TASK REQUIREMENTS
In the records below, find each line with "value" and copy it.

[Records contained in a dataset]
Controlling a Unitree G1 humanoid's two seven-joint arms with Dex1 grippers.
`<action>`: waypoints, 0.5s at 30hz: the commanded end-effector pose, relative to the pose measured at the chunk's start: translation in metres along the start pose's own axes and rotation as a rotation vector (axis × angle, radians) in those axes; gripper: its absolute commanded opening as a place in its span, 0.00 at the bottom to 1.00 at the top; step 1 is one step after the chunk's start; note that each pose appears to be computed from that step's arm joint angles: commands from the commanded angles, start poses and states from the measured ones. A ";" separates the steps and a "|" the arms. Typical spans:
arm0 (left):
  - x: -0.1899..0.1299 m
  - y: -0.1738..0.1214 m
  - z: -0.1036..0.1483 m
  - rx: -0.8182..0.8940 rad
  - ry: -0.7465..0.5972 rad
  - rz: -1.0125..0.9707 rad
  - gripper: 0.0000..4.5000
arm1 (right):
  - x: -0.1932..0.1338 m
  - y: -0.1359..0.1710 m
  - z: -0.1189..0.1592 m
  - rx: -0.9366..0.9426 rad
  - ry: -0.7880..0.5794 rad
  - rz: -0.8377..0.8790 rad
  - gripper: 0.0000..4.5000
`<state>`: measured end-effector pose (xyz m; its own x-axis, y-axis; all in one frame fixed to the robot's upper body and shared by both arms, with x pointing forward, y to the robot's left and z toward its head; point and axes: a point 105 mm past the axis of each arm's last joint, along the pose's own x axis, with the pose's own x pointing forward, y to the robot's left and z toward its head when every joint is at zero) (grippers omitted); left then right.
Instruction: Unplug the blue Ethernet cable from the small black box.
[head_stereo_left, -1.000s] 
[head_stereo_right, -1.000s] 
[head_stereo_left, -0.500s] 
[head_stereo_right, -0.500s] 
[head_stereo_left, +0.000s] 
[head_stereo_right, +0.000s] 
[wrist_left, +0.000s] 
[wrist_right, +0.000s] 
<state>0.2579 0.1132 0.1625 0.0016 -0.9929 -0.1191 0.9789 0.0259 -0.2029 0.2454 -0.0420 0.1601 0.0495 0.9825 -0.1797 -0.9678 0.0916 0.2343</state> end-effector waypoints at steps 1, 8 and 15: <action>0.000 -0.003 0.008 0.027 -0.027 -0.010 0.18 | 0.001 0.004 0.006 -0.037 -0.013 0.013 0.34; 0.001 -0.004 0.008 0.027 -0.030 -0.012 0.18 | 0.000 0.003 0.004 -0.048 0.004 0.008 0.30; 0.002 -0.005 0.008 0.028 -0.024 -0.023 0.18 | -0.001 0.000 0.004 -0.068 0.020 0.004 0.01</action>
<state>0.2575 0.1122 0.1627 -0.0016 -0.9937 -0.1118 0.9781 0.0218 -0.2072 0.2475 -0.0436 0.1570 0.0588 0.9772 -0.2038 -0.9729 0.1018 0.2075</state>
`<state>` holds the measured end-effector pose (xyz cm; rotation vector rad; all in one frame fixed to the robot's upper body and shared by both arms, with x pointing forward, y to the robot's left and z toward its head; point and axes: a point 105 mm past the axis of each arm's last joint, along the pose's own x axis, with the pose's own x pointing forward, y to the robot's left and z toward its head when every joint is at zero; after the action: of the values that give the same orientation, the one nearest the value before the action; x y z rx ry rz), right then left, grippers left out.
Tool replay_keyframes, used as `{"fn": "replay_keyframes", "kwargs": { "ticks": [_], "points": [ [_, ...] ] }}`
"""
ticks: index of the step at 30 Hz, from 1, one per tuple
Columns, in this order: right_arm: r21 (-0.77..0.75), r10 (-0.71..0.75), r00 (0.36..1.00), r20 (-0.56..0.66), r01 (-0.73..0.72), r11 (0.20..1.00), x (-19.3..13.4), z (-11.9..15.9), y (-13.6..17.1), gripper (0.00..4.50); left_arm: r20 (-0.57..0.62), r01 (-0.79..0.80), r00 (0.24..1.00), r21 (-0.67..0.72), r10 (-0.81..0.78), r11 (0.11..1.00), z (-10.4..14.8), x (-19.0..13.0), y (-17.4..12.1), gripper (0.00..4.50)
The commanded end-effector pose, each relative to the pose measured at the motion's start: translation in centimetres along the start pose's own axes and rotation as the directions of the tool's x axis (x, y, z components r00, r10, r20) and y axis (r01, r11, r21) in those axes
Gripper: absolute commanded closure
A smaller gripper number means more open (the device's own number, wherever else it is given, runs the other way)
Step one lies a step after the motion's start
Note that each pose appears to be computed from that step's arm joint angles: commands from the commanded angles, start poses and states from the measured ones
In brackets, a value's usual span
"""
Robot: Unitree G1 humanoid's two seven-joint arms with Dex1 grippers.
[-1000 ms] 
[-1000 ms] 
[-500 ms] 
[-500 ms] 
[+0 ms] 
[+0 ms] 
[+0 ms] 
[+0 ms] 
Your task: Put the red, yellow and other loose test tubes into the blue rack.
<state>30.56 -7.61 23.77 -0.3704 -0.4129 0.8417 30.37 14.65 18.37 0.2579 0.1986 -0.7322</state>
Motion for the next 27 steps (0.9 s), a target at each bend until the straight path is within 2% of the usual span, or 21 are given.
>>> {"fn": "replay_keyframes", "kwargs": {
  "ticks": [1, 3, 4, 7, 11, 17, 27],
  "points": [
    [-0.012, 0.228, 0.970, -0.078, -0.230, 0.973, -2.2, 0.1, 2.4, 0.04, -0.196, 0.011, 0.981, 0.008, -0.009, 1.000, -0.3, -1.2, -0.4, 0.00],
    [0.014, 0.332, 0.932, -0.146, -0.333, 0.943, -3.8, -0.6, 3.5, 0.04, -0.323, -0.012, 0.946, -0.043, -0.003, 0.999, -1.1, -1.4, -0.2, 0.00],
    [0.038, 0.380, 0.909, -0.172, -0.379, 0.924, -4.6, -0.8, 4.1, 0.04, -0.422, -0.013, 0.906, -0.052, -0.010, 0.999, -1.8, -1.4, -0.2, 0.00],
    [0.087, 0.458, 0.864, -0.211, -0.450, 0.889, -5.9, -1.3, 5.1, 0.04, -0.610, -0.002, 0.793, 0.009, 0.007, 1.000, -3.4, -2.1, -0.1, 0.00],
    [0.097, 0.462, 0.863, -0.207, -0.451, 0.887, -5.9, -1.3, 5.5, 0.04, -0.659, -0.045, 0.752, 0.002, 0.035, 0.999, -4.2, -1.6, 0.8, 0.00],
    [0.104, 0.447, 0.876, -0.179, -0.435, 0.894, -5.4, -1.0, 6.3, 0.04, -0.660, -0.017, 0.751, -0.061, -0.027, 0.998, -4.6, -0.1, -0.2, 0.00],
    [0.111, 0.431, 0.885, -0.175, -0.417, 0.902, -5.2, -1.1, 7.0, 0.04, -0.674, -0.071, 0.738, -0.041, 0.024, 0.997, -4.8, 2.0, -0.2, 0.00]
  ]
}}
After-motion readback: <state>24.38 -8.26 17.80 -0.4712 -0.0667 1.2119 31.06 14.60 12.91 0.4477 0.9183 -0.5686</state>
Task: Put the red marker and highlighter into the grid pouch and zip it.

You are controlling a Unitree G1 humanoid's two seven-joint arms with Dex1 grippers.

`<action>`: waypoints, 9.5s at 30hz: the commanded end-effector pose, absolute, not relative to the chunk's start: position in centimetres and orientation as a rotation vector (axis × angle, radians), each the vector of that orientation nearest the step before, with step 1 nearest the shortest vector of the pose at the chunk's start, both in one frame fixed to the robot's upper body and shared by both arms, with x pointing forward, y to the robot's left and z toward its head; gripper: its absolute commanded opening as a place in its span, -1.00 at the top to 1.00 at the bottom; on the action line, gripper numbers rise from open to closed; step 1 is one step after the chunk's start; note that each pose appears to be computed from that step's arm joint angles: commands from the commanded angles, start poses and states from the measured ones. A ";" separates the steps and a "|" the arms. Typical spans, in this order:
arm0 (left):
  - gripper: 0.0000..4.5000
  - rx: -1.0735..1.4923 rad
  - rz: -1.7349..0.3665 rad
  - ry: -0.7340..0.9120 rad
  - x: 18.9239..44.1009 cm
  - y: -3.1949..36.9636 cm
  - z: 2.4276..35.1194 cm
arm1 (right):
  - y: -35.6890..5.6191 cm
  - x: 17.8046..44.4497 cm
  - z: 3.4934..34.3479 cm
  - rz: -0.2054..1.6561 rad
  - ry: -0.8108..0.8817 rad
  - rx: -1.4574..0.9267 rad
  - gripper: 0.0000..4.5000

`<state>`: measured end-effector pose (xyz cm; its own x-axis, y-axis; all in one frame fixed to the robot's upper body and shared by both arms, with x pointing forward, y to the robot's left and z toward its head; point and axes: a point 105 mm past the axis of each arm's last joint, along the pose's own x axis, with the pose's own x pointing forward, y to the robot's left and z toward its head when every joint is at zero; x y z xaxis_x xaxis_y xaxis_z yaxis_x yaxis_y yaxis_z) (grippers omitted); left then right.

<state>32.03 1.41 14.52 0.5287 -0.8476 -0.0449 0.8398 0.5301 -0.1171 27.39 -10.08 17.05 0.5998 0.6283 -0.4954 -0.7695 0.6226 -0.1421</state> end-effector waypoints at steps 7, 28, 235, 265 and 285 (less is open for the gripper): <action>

FINISHED EXERCISE
`<state>` holds the measured end-effector pose (xyz cm; rotation vector rad; all in one frame fixed to the robot's upper body and shared by both arms, with x pointing forward, y to the robot's left and z toward its head; point and axes: a point 105 mm past the axis of each arm's last joint, along the pose's own x axis, with the pose's own x pointing forward, y to the robot's left and z toward its head when every joint is at zero; after the action: of the values that give the same orientation, the one nearest the value before the action; x y z rx ry rz), right then left, grippers left out.
In brackets, a value's usual span

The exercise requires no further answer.